Tidak ada industri yang berubah secepat media sosial. Platform yang sepuluh tahun lalu mendominasi dunia kini berjuang untuk tetap relevan, sementara platform yang bahkan belum ada lima tahun lalu sudah menjadi kebiasaan sehari-hari ratusan juta orang. Di pertengahan 2026, lanskap media sosial sedang mengalami reorganisasi yang menarik.
TikTok: dominan tapi tidak stabil secara regulasi
TikTok tetap menjadi platform dengan engagement tertinggi untuk konten video pendek di hampir semua pasar Asia, termasuk Indonesia. Algoritma rekomendasinya masih yang terbaik untuk menemukan konten baru. Namun ketidakpastian regulasi — terutama tekanan dari Amerika Serikat tentang kepemilikan ByteDance — terus menciptakan ketidakpastian bagi kreator dan brand yang bergantung pada platform ini.
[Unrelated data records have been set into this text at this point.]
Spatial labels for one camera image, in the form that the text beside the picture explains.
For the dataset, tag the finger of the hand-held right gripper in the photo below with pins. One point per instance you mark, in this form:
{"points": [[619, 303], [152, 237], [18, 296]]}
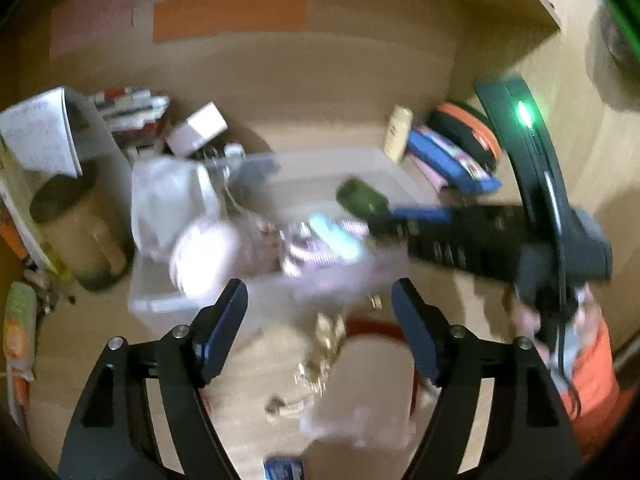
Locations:
{"points": [[465, 255], [422, 216]]}

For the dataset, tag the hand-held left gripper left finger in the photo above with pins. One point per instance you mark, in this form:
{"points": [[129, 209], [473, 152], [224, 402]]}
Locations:
{"points": [[222, 332]]}

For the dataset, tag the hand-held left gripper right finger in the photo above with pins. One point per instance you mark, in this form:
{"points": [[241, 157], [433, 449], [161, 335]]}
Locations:
{"points": [[417, 332]]}

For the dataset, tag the dark green labelled bottle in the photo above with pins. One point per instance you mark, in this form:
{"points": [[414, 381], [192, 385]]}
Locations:
{"points": [[362, 197]]}

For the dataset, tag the pink round case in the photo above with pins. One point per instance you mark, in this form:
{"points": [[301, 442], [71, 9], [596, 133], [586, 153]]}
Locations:
{"points": [[205, 257]]}

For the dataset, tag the clear plastic storage box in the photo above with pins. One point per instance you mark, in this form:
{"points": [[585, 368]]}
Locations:
{"points": [[310, 180]]}

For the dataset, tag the white cloth pouch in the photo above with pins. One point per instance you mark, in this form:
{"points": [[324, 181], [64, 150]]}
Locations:
{"points": [[165, 200]]}

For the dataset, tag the wooden desktop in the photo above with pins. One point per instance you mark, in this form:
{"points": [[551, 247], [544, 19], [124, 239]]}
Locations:
{"points": [[90, 360]]}

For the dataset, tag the person's right hand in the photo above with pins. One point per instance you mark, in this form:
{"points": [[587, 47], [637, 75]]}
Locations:
{"points": [[526, 316]]}

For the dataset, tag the pink flat case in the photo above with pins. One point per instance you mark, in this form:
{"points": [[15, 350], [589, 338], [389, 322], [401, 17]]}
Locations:
{"points": [[431, 175]]}

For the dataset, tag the blue pencil pouch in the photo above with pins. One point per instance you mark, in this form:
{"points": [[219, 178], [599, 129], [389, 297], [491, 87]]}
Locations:
{"points": [[450, 160]]}

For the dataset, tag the small cream lotion bottle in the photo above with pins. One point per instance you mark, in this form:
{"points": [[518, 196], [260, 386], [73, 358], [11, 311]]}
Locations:
{"points": [[398, 132]]}

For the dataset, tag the clear plastic bag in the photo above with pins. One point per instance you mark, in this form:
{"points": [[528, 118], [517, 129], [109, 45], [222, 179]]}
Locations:
{"points": [[360, 410]]}

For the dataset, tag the black and orange round case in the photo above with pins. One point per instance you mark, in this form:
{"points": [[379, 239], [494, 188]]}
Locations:
{"points": [[467, 127]]}

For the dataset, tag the blue packet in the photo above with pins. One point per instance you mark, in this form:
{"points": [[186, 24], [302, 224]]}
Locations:
{"points": [[284, 467]]}

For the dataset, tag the dark clip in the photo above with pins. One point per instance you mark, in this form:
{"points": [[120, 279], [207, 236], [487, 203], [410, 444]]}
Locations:
{"points": [[255, 180]]}

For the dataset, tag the brown mug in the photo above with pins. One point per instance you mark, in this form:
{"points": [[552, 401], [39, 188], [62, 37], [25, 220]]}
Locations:
{"points": [[75, 230]]}

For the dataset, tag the orange-green squeeze bottle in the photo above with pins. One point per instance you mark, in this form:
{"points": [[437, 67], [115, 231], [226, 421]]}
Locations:
{"points": [[20, 330]]}

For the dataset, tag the pink and white box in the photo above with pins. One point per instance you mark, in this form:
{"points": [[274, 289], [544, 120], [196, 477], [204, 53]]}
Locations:
{"points": [[197, 127]]}

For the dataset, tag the orange pen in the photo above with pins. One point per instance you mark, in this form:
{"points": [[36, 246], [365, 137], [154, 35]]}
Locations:
{"points": [[21, 392]]}

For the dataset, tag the orange snack box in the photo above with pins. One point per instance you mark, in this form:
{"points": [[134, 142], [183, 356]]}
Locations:
{"points": [[9, 232]]}

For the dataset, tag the stack of small books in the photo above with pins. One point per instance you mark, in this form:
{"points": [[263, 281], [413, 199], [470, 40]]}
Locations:
{"points": [[127, 110]]}

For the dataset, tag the white printed paper sheet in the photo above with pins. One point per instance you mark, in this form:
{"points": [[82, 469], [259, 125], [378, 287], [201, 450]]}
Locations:
{"points": [[37, 132]]}

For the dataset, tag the orange paper note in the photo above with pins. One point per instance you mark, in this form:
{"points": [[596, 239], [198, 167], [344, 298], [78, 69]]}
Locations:
{"points": [[230, 16]]}

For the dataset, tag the pink paper note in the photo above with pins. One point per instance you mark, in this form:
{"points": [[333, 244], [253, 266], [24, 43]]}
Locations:
{"points": [[92, 20]]}
Instagram: bertahan dengan video dan commerce
Meta telah berhasil menjaga Instagram tetap relevan melalui investasi dalam Reels dan Instagram Shopping. Meski tidak lagi sekeren TikTok di kalangan Gen Z, Instagram mempertahankan dominasinya di segmen usia 25-40 tahun yang memiliki purchasing power signifikan. Fitur AI yang terus ditambahkan Meta membuat Instagram semakin powerful sebagai platform e-commerce.
X (Twitter) vs Threads vs Bluesky
Kepergian banyak pengguna dari X di bawah kepemimpinan Elon Musk membuka ruang bagi alternatif. Threads dari Meta memiliki pertumbuhan tercepat, memanfaatkan koneksi Instagram yang sudah ada. Bluesky menarik pengguna yang menginginkan platform terdesentralisasi. X sendiri masih memiliki pengguna setia, terutama untuk diskusi berita dan politik. Tidak ada yang berhasil "membunuh" Twitter — tapi fragmentasi ini mengubah cara brand mendekati text-based social media.
Implikasi untuk strategi media sosial brand Indonesia
Untuk brand Indonesia, prioritas saat ini: TikTok untuk reach dan discovery di kalangan muda, Instagram untuk visual brand building dan e-commerce yang matang, YouTube untuk konten panjang dan search visibility jangka panjang. WhatsApp dan Telegram semakin penting sebagai channel komunikasi langsung dengan community. Diversifikasi adalah kunci — tidak ada platform yang aman 100% dari perubahan algoritma atau regulasi.